Albania’s youth take on community development

By Vincenzo M. Tanza
April 27, 2023

Virtual Service gave me the opportunity to return to the Peace Corps community – what I consider my family.

By donating my time to support an Albanian partner, I had the privilege of working with Peace Corps Albania’s incredible Community Development team and with an amazing counterpart named Mira to support a local NGO’s youth center, Liberi di Viaggiare (Free to Travel).

For 16 weeks, Mira and I collaborated on tasks for the youth center and worked to increase its digital presence. Mira organized two virtual seminars, during which we spoke with high school and university students about the impact of pollution, what they can do to within their community to help the environment, and the importance of volunteering.

A man wearing a beige Peace Corps shirt smiles
Vincenzo proudly wears a Peace Corps shirt.

In our first seminar, Mira and I engaged in conversations with the students, asking what they see as the most harmful pollutants in their country, how it became common practice to litter, and their thoughts on the impact a single person can have in their community. The students were slow to participate, but I explained this was a chance to share ideas freely.

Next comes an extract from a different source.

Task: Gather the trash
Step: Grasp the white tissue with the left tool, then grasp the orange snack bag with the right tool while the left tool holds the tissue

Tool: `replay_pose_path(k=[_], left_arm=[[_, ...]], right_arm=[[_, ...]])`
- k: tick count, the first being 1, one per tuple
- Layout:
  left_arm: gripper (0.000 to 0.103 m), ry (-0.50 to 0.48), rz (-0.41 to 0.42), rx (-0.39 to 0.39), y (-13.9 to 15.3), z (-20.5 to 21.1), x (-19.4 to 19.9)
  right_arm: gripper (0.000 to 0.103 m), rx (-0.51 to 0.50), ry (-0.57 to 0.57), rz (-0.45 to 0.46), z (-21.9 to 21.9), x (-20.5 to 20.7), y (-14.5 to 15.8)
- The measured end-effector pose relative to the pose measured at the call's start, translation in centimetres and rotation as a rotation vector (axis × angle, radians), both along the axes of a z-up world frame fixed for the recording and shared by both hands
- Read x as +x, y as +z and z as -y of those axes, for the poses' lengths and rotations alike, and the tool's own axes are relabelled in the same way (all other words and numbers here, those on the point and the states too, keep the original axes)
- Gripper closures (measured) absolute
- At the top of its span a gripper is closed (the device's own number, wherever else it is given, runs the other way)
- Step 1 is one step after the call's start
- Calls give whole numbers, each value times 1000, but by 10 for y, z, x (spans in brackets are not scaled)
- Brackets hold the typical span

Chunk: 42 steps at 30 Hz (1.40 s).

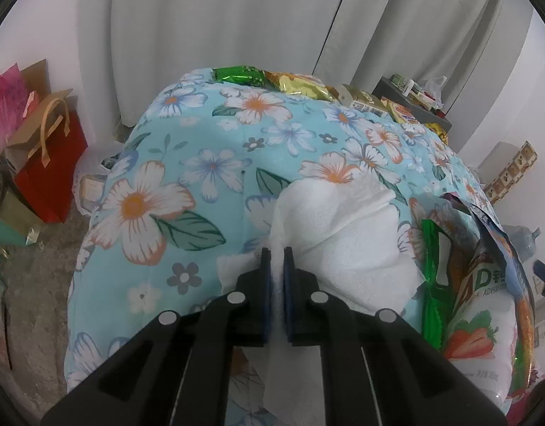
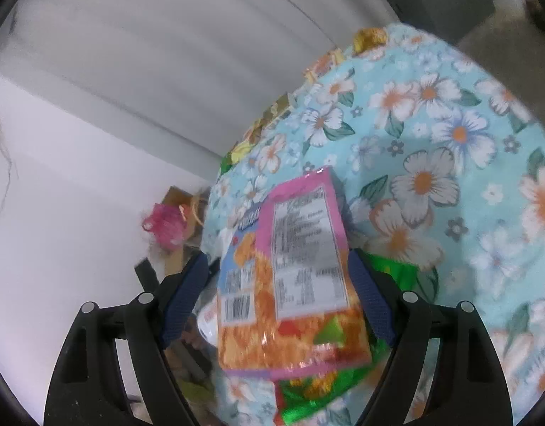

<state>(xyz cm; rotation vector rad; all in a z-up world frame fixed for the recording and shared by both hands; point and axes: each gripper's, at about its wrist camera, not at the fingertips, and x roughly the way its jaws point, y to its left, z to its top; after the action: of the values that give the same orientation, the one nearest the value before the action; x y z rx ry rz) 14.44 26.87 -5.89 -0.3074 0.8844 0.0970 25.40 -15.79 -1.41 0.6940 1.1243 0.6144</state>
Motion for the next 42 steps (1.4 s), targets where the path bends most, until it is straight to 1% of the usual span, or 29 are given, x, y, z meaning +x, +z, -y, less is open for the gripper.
replay_pose_path(k=[3, 5, 10, 14, 16, 18, 20, 24, 25, 28, 30, 31, 32, 35, 42], left_arm=[[97, 0, 1, 0, 0, 0, 0], [97, 1, 2, -3, -1, -1, 0], [97, 1, 4, -13, -2, 0, 0], [97, 1, 5, -11, -2, -1, 0], [97, 1, 5, -13, -2, -2, 0], [97, 2, 5, -14, -2, -1, 0], [97, 1, 4, -11, -2, -1, 0], [97, 1, 5, -12, -2, -2, 0], [97, 1, 5, -12, -2, -2, 0], [97, 1, 5, -12, -2, -2, 0], [97, 1, 6, -13, -2, -2, 0], [97, 2, 6, -15, -2, -2, 0], [97, 2, 6, -16, -3, -2, 0], [97, 1, 6, -13, -3, -1, 1], [97, 3, 7, -17, -3, -3, 1]], right_arm=[[28, 18, -4, -41, -1, 15, -11], [31, 35, 14, -67, -4, 23, -20], [38, 33, 32, -121, -13, 32, -37], [44, 43, 49, -142, -18, 35, -44], [45, 49, 50, -151, -20, 36, -47], [50, 59, 53, -156, -20, 37, -48], [52, 77, 60, -162, -20, 38, -49], [56, 82, 65, -170, -22, 40, -51], [58, 89, 66, -174, -22, 41, -52], [68, 102, 67, -186, -22, 41, -53], [80, 118, 69, -194, -22, 41, -55], [87, 127, 72, -197, -23, 40, -55], [92, 140, 76, -197, -23, 39, -54], [98, 160, 85, -173, -22, 34, -47], [102, 188, 92, -78, -14, 18, -16]])
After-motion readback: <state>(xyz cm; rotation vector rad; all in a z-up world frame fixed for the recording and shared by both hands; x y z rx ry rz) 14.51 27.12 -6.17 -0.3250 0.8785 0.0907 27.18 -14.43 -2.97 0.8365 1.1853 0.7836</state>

Each participant began by providing examples and testimonials of pollution in their communities and barriers they experience to making effective environmental changes. Since I served as an in-person Volunteer in Albania from 2016 to 2018, many students asked about the pollution I saw in their country and how it compared to my current residence in Los Angeles. All were surprised to hear that the pollution in my home city is equally bad, with factories and manufacturing plants billowing gases and smoke into the air, causing a thick layer of smog.

The second seminar Mira organized focused on university and career preparation through volunteerism. The students were new and shy and less engaging. Mira and I spoke about the benefits of volunteerism and the advantages of identifying related careers through different forums. I spoke largely about community and public service, as my career has been in special education and my volunteer experience (apart from my Peace Corps service) has been working with adults with special needs.

I shared my history as a troubled youth and being issued several months of community service as a disciplinary action. At the time, I chose community service that helped people with special needs in various capacities. I explained how that experience was life changing and led to my current career trajectory as a teacher for students with moderate to severe special needs.

I encouraged each participant to research volunteer opportunities within their communities related to their interests or dream career. At the end of the seminar, the students began asking for ideas and suggestions of what to research. In response, I asked them about their interests. For those interested in medicine, I suggested checking out a local hospital or clinic. When someone else mentioned animals, I suggested a veterinarian or even local farmers. I mentioned that NGOs and local municipalities are always in need of extra help for the students keen on political careers.

I personally never felt a sense of belonging to any group or community, until I joined the Peace Corps.

Vincenzo Tanza

One of the most memorable interactions during this virtual engagement was in the pollution seminar. A student asked how they would know if they made a difference in their community, particularly in reducing the trash on the streets and increasing recycling efforts. I was transparent that societal behavior changes take time. I encouraged the student to remain optimistic and passed on an encouraging message a Peace Corps staff member once shared with me, “If you speak to 100 people about recycling and throwing trash in a designated can or bin, and only one of that 100 decides to change their behavior, you were successful.”

Virtual Service is an incredible opportunity, especially for those who wish to continue their Peace Corps journey from home. The ease of logging on to a virtual meeting has allowed for faster, stronger, easier, and more efficient collaborations. Speaking with the Albanian youth regarding issues they encounter daily and building skills for prospective careers has reignited my desire to serve with the Peace Corps. In fact, once I complete my special education teaching program, I hope to serve again as in-person Volunteer supporting special education in North Macedonia. Virtual Service gave me a chance to learn more about a culture and find new ways to collaborate with NGOs and international partners.

Community service is not an obligation, but those who enter the field to complete projects virtually or in person, are, in my opinion, those who find the greatest pride in helping others. Community is not just a neighborhood, a city, a town, or even a country. Community is where one feels the most comfortable with people. Community is shared interests. I personally never felt a sense of belonging to any group or community, until I joined the Peace Corps.